### Your goal
Word for word, restate the lines from the start of the data below through the line containing "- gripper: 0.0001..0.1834".

### Data excerpt
==*==

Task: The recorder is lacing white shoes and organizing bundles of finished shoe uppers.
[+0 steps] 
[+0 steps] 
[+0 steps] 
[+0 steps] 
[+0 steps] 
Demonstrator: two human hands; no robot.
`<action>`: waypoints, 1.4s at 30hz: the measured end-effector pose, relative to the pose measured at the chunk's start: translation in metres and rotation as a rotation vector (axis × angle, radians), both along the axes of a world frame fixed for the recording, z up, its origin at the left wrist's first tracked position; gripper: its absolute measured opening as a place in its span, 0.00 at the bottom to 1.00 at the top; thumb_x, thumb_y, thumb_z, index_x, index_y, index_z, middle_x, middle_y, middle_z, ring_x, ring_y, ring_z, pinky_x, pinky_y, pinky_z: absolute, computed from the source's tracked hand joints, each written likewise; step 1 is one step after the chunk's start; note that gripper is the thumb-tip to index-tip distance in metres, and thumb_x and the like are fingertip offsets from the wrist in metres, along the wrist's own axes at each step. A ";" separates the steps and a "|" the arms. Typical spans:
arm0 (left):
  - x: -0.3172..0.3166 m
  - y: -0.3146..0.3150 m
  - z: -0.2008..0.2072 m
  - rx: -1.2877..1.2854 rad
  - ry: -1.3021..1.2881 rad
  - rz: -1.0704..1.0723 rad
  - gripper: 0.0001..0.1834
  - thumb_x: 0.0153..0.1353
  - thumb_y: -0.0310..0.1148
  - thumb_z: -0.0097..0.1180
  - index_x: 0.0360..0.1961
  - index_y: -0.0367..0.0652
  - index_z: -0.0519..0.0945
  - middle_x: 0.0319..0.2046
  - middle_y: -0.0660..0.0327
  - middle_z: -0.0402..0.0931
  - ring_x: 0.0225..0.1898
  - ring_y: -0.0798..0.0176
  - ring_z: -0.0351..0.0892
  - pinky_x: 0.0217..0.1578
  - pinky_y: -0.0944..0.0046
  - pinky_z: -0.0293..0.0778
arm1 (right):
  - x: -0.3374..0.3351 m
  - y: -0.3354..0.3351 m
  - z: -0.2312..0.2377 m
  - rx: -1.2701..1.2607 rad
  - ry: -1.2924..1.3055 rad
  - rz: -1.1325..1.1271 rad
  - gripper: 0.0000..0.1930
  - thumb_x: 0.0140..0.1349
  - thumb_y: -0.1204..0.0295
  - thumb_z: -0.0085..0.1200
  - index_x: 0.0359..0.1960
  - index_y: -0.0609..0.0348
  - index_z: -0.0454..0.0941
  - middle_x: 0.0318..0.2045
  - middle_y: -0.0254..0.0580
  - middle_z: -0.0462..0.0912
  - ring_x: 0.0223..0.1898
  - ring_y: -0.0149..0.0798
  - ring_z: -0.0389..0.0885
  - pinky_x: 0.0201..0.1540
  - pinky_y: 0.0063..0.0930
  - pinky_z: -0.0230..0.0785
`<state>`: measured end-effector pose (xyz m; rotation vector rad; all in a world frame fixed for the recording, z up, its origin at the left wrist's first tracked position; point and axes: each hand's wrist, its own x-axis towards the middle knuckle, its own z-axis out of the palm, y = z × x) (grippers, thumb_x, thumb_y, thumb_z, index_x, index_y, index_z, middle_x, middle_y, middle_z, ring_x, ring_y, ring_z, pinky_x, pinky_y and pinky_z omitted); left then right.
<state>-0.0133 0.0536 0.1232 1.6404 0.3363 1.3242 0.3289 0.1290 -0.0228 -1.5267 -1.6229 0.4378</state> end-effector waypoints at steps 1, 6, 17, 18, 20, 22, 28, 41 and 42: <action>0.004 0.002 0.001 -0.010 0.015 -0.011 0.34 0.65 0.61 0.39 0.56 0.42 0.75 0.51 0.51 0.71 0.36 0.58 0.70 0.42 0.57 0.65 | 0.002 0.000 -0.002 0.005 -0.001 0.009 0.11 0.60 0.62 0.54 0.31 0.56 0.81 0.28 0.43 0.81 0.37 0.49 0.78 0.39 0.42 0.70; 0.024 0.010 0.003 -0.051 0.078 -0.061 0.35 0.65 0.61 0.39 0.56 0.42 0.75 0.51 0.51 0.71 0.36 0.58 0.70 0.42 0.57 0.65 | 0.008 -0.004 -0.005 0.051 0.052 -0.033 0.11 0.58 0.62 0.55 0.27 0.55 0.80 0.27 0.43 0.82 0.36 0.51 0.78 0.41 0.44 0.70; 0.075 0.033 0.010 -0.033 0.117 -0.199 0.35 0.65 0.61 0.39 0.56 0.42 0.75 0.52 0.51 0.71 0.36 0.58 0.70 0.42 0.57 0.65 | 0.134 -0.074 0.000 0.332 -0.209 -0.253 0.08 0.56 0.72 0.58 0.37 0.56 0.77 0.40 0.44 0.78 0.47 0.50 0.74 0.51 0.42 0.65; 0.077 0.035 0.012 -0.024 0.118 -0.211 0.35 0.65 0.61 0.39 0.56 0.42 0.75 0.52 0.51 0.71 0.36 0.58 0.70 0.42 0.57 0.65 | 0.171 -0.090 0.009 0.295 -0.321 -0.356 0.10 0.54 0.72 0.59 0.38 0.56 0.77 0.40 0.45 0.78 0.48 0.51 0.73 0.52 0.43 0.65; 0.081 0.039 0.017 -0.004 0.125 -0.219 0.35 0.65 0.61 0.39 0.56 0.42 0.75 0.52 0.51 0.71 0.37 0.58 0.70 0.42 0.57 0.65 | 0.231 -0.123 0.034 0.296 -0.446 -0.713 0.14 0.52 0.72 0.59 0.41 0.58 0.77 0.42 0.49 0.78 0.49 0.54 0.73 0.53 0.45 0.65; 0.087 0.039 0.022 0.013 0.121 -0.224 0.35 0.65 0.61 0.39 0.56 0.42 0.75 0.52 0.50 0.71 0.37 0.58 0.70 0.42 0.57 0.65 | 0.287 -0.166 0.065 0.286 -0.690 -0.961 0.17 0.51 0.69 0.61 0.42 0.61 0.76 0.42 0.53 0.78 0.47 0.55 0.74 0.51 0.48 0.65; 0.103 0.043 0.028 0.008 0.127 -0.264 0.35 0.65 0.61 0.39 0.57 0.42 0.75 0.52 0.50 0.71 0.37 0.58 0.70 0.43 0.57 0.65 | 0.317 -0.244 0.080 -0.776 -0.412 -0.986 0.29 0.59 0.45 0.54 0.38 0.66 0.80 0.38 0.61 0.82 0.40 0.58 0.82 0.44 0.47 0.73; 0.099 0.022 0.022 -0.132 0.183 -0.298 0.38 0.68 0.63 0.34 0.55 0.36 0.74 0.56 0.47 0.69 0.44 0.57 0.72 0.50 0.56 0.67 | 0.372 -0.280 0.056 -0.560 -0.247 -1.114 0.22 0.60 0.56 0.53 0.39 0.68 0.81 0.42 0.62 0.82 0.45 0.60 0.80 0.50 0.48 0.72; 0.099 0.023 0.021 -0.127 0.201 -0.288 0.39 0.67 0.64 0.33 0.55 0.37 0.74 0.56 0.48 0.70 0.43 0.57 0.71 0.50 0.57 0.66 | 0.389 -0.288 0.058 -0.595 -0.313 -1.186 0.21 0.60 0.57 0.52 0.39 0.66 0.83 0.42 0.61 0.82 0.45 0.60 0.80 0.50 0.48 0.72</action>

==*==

### Written reply
Task: The recorder is lacing white shoes and organizing bundles of finished shoe uppers.
[+0 steps] 
[+0 steps] 
[+0 steps] 
[+0 steps] 
[+0 steps] 
Demonstrator: two human hands; no robot.
`<action>`: waypoints, 1.4s at 30hz: the measured end-effector pose, relative to the pose measured at the chunk's start: translation in metres and rotation as a rotation vector (axis × angle, radians), both along the axes of a world frame fixed for the recording, z up, its origin at the left wrist's first tracked position; gripper: its absolute measured opening as a place in its span, 0.00 at the bottom to 1.00 at the top; thumb_x, thumb_y, thumb_z, index_x, index_y, index_z, middle_x, middle_y, middle_z, ring_x, ring_y, ring_z, pinky_x, pinky_y, pinky_z: absolute, computed from the source's tracked hand joints, each written likewise; step 1 is one step after the chunk's start; note that gripper is the thumb-tip to index-tip distance in metres, and thumb_x and the like are fingertip offsets from the wrist in metres, along the wrist's own axes at each step. A ";" separates the steps and a "|" the arms. Typical spans:
arm0 (left):
  - x: -0.3172..0.3166 m
  - y: -0.3146..0.3150 m
  - z: -0.2008..0.2072 m
  - rx: -1.2877..1.2854 rad
  - ry: -1.3021..1.2881 rad
  - rz: -1.0704..1.0723 rad
  - gripper: 0.0001..0.1834

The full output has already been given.